Posted by Matt Kettler <mk...@verizon.net>.

Cliff Stanford wrote:
> Some questions:
>
> 1.  RCVD_IN_XBL
>
> Why is this only applied by default to -lastexternal rather than all the
>   Received: lines?  Surely if any forwarding host is a known exploit, it
> should score the same 3.897 ?
The problem here is that XBL will generally consist of home-user IPs.
Those IPs are of hosts known to have been infected with backdoors that
cause spam relaying.

XBL is highly effective if you use it to pick of hosts directly sending
mail to your network, with near zero false positives. Generally home
users use their relays, and spam tools direct deliver.

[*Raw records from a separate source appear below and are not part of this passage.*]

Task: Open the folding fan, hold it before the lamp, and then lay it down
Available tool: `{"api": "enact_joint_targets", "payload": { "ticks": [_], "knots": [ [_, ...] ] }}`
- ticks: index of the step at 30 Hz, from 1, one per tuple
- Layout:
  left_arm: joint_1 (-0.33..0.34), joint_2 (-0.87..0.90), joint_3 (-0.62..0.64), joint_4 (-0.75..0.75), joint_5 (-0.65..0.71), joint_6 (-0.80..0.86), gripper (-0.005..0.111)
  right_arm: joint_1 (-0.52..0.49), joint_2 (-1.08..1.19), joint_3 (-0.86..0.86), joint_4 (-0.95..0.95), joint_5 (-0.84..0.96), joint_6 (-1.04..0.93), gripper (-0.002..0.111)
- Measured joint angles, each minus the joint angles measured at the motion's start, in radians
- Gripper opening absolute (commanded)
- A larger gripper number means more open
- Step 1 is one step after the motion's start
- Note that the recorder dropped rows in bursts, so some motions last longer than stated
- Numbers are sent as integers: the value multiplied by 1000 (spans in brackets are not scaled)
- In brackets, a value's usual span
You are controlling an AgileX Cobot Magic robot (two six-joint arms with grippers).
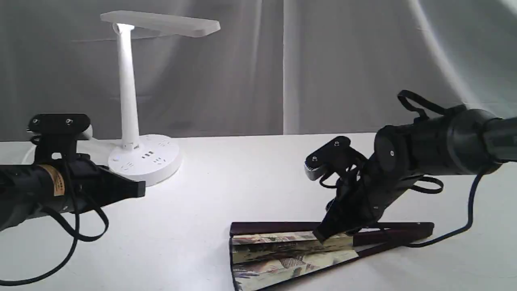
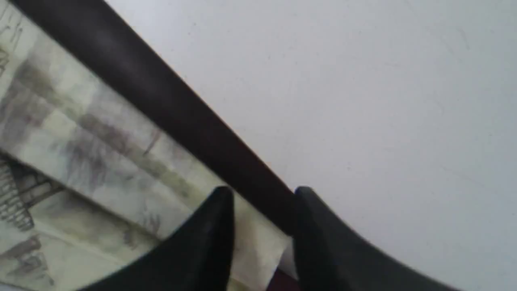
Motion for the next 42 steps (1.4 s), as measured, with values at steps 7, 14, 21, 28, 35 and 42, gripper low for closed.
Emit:
{"api": "enact_joint_targets", "payload": {
  "ticks": [7, 14, 21, 28, 35, 42],
  "knots": [
    [0, 0, 0, 0, 0, 0, 0, 0, 7, -2, -4, -16, 4, 69],
    [0, 0, 0, 0, 0, 0, 0, 0, 51, -11, -18, -90, 7, 70],
    [0, 0, 0, 0, 0, 0, 0, 2, 61, -14, -44, -104, 7, 56],
    [0, 0, 0, 0, 2, 0, 0, 12, 66, -17, -55, -108, 2, 22],
    [0, 0, 0, 0, 4, 0, 0, 12, 64, -21, -70, -97, 2, 3],
    [0, 0, 0, 0, 4, 0, 0, 10, 64, -35, 9, -73, 11, 3]
  ]
}}
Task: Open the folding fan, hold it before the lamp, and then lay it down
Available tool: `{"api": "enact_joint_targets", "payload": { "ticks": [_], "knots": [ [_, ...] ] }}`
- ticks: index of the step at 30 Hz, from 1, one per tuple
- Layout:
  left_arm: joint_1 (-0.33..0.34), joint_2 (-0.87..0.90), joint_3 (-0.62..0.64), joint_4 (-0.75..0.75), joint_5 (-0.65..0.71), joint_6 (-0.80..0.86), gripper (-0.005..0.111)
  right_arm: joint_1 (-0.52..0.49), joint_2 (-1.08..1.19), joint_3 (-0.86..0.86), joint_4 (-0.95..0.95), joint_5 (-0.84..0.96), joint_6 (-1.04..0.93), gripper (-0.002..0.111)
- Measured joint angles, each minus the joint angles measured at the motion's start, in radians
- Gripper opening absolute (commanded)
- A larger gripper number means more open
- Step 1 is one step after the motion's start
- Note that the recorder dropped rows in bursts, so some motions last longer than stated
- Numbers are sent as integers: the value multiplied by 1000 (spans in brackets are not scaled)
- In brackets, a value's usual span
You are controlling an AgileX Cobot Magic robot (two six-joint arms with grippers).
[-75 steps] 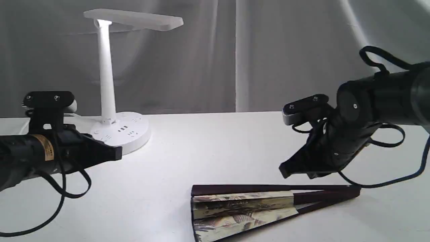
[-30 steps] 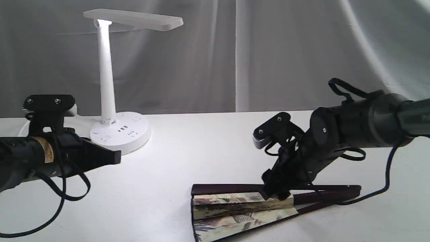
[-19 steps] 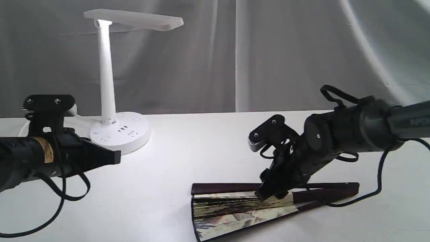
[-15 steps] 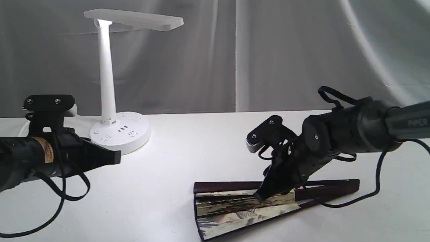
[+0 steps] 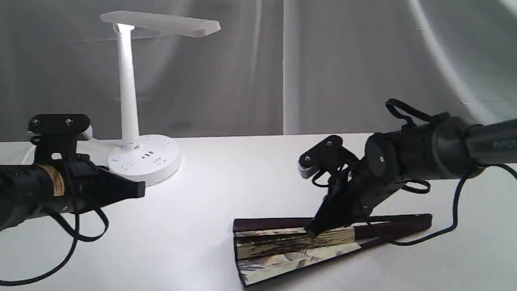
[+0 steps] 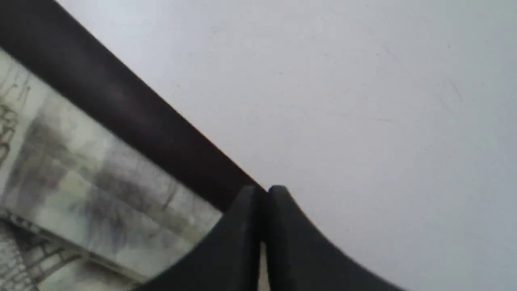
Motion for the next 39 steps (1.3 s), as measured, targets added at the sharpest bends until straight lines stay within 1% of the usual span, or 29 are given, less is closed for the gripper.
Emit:
{"api": "enact_joint_targets", "payload": {
  "ticks": [3, 6, 8, 14, 19, 21, 25, 30, 31, 35, 39],
  "knots": [
    [0, 0, 0, 0, 0, 0, 0, -4, 6, -40, 126, 81, 31, 3],
    [0, 0, 0, 0, 0, 0, 0, -4, 20, -79, 176, 175, 41, 3],
    [0, 0, 0, 0, 0, 0, 0, -2, 22, -95, 171, 211, 43, 3],
    [0, 0, 0, 0, 0, 2, 0, -3, 2, -97, 88, 222, 102, 3],
    [-1, 0, 0, 38, 0, 2, 0, -21, -61, -97, 67, 221, 115, 3],
    [-11, 0, 0, 58, 6, 2, 0, -26, -74, -97, 51, 214, 120, 3],
    [-67, 0, 0, 137, 23, 2, 0, -63, -76, -97, 28, 200, 140, 3],
    [-170, 0, 0, 225, 25, 2, 0, -149, -45, -97, 21, 205, 158, 3],
    [-201, 0, 0, 239, 25, 2, 0, -163, -37, -97, 19, 212, 161, 3],
    [-294, 2, 0, 260, 23, 2, 0, -202, -4, -97, 2, 248, 165, 3],
    [-343, 48, -10, 263, 3, 2, 0, -205, 12, -97, -9, 258, 165, 3]
  ]
}}
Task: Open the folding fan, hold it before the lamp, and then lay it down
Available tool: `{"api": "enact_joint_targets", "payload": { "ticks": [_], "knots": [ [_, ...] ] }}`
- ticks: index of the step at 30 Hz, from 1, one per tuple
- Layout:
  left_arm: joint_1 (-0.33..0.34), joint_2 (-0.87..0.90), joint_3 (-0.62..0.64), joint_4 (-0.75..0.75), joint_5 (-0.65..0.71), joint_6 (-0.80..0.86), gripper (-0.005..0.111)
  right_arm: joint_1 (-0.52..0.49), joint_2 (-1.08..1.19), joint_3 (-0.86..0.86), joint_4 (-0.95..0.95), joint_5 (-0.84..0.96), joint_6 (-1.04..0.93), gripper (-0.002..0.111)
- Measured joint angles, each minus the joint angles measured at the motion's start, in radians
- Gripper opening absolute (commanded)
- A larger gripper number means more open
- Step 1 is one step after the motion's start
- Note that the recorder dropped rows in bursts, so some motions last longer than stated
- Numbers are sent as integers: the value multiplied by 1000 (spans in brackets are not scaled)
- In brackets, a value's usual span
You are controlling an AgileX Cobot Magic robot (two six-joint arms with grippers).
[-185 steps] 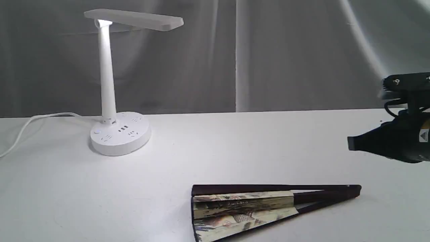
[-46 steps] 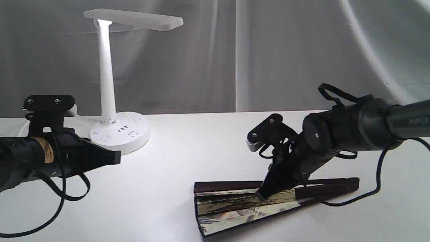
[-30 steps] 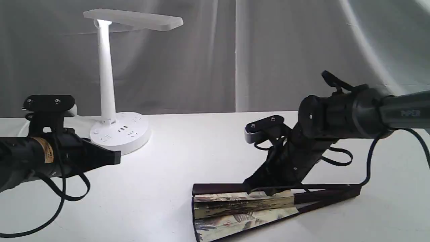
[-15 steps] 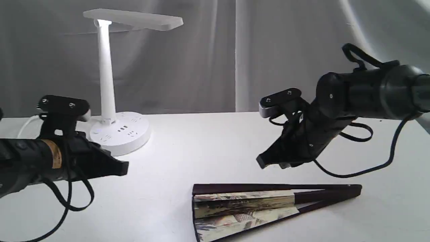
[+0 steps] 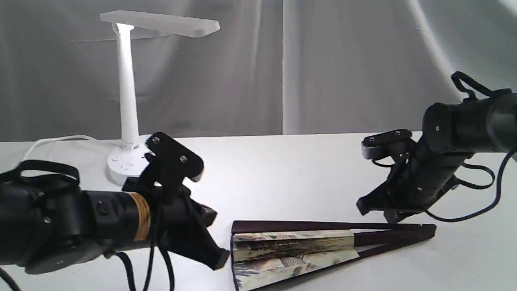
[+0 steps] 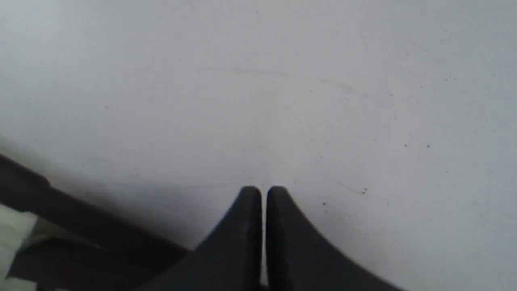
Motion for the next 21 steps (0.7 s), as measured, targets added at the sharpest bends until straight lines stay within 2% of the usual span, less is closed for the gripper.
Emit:
{"api": "enact_joint_targets", "payload": {
  "ticks": [5, 12, 21],
  "knots": [
    [-11, 103, -22, 0, 13, -18, 0, 0, 0, 0, 0, 12, -8, 3],
    [-28, 143, -26, 7, 53, -25, 0, 0, 0, 0, -4, 85, -14, 3],
    [-30, 145, -44, 0, 112, -25, 0, 0, 0, 0, 72, 368, 35, 3]
  ]
}}
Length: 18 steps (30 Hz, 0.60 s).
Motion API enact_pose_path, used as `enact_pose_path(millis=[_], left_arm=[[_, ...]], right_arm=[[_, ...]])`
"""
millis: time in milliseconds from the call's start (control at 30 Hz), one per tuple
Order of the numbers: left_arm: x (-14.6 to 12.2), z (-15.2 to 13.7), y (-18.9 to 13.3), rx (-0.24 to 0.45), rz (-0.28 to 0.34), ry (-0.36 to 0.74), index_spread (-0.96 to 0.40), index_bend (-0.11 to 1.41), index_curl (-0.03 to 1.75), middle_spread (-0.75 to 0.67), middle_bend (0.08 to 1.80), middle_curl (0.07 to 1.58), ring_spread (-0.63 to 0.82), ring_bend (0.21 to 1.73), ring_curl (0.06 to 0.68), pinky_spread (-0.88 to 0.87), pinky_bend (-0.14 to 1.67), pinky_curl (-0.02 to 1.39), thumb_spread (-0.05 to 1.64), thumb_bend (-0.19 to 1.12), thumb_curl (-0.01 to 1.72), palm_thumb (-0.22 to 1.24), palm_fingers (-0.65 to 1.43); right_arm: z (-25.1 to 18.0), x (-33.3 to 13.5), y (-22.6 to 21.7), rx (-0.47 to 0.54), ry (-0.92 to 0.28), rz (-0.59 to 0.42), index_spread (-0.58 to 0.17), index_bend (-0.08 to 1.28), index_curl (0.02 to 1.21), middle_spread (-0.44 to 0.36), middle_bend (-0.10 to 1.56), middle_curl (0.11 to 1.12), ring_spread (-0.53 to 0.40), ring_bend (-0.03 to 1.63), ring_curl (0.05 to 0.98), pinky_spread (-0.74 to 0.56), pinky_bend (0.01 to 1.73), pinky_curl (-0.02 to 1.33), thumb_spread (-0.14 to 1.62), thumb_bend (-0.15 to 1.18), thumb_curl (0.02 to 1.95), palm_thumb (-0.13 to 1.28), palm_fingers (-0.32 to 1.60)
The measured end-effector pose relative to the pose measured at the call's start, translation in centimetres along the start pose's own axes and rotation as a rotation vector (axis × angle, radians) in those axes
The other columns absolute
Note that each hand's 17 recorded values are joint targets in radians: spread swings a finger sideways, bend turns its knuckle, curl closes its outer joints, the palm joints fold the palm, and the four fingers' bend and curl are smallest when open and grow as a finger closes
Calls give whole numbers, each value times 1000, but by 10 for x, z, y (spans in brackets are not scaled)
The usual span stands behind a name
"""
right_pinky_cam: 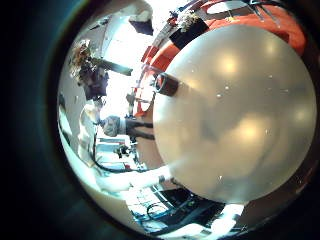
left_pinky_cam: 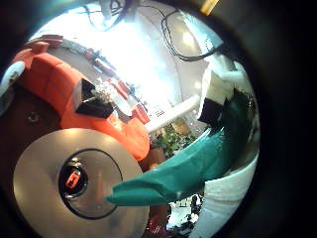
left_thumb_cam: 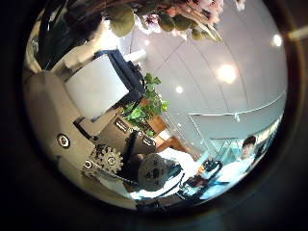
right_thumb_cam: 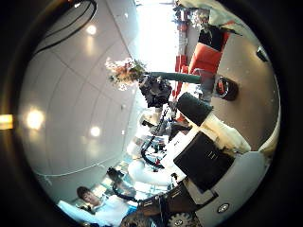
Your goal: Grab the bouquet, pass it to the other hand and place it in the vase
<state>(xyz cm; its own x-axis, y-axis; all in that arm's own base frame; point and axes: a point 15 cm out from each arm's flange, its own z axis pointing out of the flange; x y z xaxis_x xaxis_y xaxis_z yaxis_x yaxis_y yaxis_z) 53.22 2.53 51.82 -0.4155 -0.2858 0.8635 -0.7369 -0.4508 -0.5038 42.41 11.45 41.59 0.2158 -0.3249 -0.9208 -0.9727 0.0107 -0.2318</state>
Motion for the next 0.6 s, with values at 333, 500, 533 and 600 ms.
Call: enact_pose_path(millis=[333,500,533,600], left_arm=[[4,0,-3,-3,13,-5,-754,432,1443,-554,1045,1032,-410,1476,522,-592,1189,851,971,-16,824,1031,1086],[7,-1,-6,-3,45,-24,-749,423,1449,-558,1039,1036,-410,1470,521,-592,1177,849,961,-13,804,1037,1088],[6,-1,-7,-4,55,-34,-748,422,1450,-559,1038,1036,-410,1469,521,-592,1176,849,959,-13,800,1038,1089],[4,-1,-8,-5,71,-55,-746,419,1453,-560,1036,1038,-410,1467,521,-592,1173,849,957,-13,793,1040,1091]], right_arm=[[1,1,0,-1,-1,0,-319,309,533,-159,586,522,-194,998,386,289,671,473,1005,-25,487,707,447],[1,2,0,-3,0,-2,-322,312,539,-158,582,525,-195,995,387,287,676,462,1005,-25,486,707,449],[0,2,0,-2,0,-2,-322,313,539,-159,581,525,-195,994,387,287,677,459,1005,-25,486,707,450],[0,2,0,0,0,-3,-322,312,540,-159,579,526,-195,994,388,286,679,455,1005,-22,487,713,450]])
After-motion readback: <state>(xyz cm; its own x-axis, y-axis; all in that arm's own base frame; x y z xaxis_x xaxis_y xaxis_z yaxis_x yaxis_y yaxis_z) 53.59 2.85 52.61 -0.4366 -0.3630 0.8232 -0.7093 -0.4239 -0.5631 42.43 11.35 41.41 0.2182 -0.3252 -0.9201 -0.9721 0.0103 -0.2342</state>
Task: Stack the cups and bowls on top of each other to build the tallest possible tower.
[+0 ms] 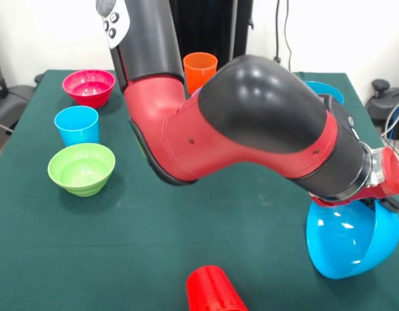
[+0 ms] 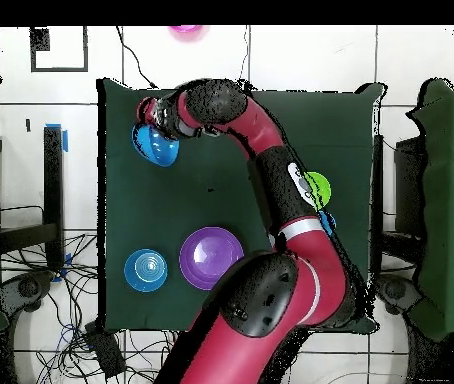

However, if you apply it to the originating IP, you'll also pick off all
the legitamate mail sent by infected users (or uninfected users who got
reallocated the same IP!) the false positive rate goes up as a result,
and the score of this test would fall as a result.
>
> 2.  RCVD_IN_PBL
>
> This is (IMHO) correctly applied to -lastexternal.  Why is the default
> score only 0.001 ?
I suspect It's not been around long enough to have been subjected to a
mass-check to determine its accuracy. It is also not clear to what
degree it will overlap with the NJABL and SORBS DUL lists, which would
also show up in mass-check. With no detailed information on the accuracy
of the list, or how it interacts with other existing lists, they
probably assigned it this score to start.
>
> 3.  -lastexternal
>
> The docs for this flag say, "You can select only the external host that
> connected to your internal network."  Does this mean that
> "trusted_networks" is ignored for this flag and I would need to put the
> secondary MXs' IP addresses into "internal_networks" instead.
Yes, although be aware that unless you explicitly specify a
internal_networks, the value is copied from trusted_networks.

Most people only need to set trusted_networks, and let internal_networks
copy it. Only a few sites (for example those that need to accept mail
from dialup users) need to make these two lists differ.
>
> 4.  Lists
>
> Is this the right place or should I have posted this to the dev list
> instead?
This is the right place for questions about SA. Even though this touches
a bit on the subject of development, it's really only questions about
the hows and whys of SA's rules. As such, I'd say this is the right list.

Personally, I kind of view the dev list as more of a place to make
specific suggestions. This list is a better place to ask questions,
unless you're really getting into questions that arise from attempts to
implement a new feature in SA. (ie: if you were writing a new bayes
store for some new kind of database, and had questions about how bayes
stores are used.. that would probably be good to post to dev)

However, be aware that I'm merely a "helpful community member" and my
opinions on the list uses are purely non-official.